Storkmann zeichnet den Prozess der Entscheidung für Militärhilfen nach und belegt das auch hier geltende Primat der Politik. Widersprochen werden muss seiner Behauptung, das Außenministerium sei hierbei ausgeschlossen geblieben; es nahm ein beratende und zuarbeitende Rolle ein und war vielfach dann sogar Initiator und Motor für militärdiplomatische Erstkontakte.

Zu den unumstößlichen Prinzipien der DDR gehörte die grundsätzliche Ablehnung aller Wünsche nach einem Kampfeinsatz von NVA-Einheiten bzw. Kampfpiloten.

Ausnahmen blieben der zeitweilige Einsatz von Militärärzten in Zivil oder einzelner Armeeangehöriger bei Schutzeinsätzen und zur Evakuierung von DDR-Bürgern, die im Ausland als Entwicklungshelfer weilten, wie auch der Einsatz von NVA-/Interflug-Gruppen (so bei einer Dürrekatastrophe in Äthiopien und einem Flüchtlingsdrama in Bangladesh). Die Bitte Sambias 1979, die gesamte Luftraumsicherung des Landes zu übernehmen, wurde abschlägig beschieden.

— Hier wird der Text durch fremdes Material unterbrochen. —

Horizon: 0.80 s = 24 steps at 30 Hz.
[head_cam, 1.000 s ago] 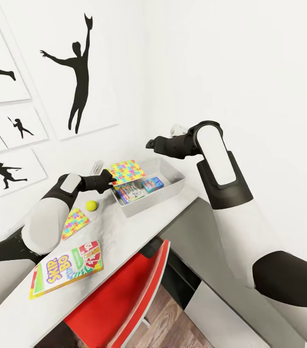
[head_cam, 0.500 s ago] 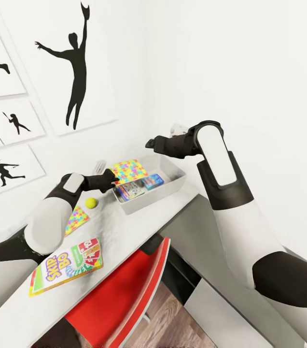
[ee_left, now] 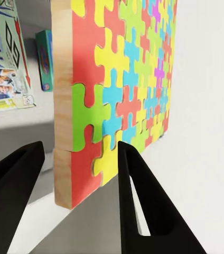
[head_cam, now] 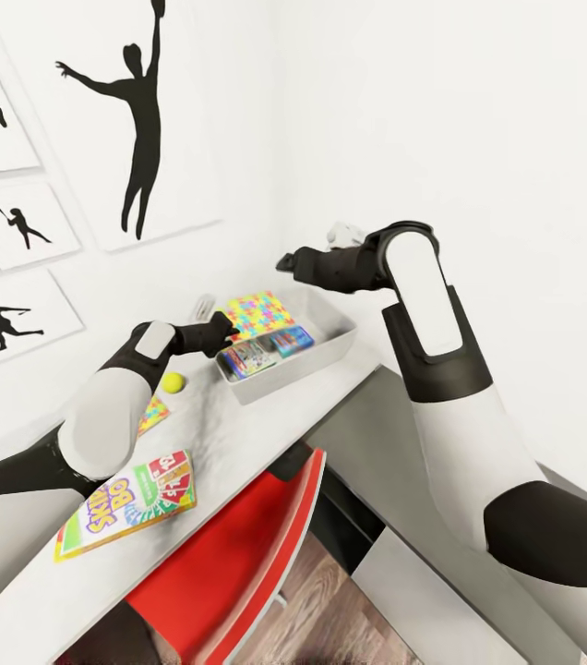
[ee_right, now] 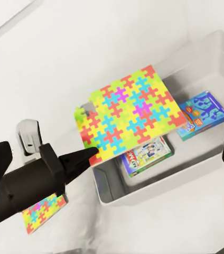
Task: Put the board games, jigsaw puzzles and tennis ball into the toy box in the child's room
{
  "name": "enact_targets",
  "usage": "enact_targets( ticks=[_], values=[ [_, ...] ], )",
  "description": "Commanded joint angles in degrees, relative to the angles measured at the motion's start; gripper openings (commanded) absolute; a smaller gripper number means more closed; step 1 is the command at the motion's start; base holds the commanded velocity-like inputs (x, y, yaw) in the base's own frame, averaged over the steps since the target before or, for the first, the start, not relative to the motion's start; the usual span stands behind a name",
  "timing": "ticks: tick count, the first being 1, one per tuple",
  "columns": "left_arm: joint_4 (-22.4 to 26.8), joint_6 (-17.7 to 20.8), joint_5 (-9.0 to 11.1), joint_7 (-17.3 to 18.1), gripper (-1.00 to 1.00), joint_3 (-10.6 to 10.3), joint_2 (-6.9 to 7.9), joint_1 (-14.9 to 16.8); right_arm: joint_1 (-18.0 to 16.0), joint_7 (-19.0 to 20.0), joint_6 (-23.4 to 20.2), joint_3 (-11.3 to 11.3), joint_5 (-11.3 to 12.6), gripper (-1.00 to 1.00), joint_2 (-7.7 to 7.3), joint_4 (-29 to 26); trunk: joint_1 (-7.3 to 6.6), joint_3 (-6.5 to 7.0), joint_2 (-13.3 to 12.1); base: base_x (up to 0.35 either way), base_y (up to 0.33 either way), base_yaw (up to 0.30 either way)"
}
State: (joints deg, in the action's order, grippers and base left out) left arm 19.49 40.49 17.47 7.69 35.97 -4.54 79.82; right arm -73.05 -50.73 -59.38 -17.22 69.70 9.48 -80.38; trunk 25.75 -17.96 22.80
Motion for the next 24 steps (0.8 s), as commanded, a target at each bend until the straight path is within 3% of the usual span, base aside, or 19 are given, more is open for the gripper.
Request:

Zu Recht verweist Storkmann darauf, dass die Solidarität mit der Dritten Welt in der DDR Verfassungsrang hatte. Auf militärischem Gebiet bedeutete das vor allem die Ausbildung von Militärkadern, und diese fand, wie der Autor konstatiert, vornehmlich auf dem Territorium der DDR statt. Für alle Interessierte ist dies ein lesenswertes Buch.

Klaus Storkmann: Geheime Solidarität. Militärbeziehungen und Militärhilfen der DDR in die Dritte Welt. Hg. v. Militärgeschichtlichen Forschungsamt. Ch. Links Verlag, Berlin 2012. 704 S., geb., 49,90 €.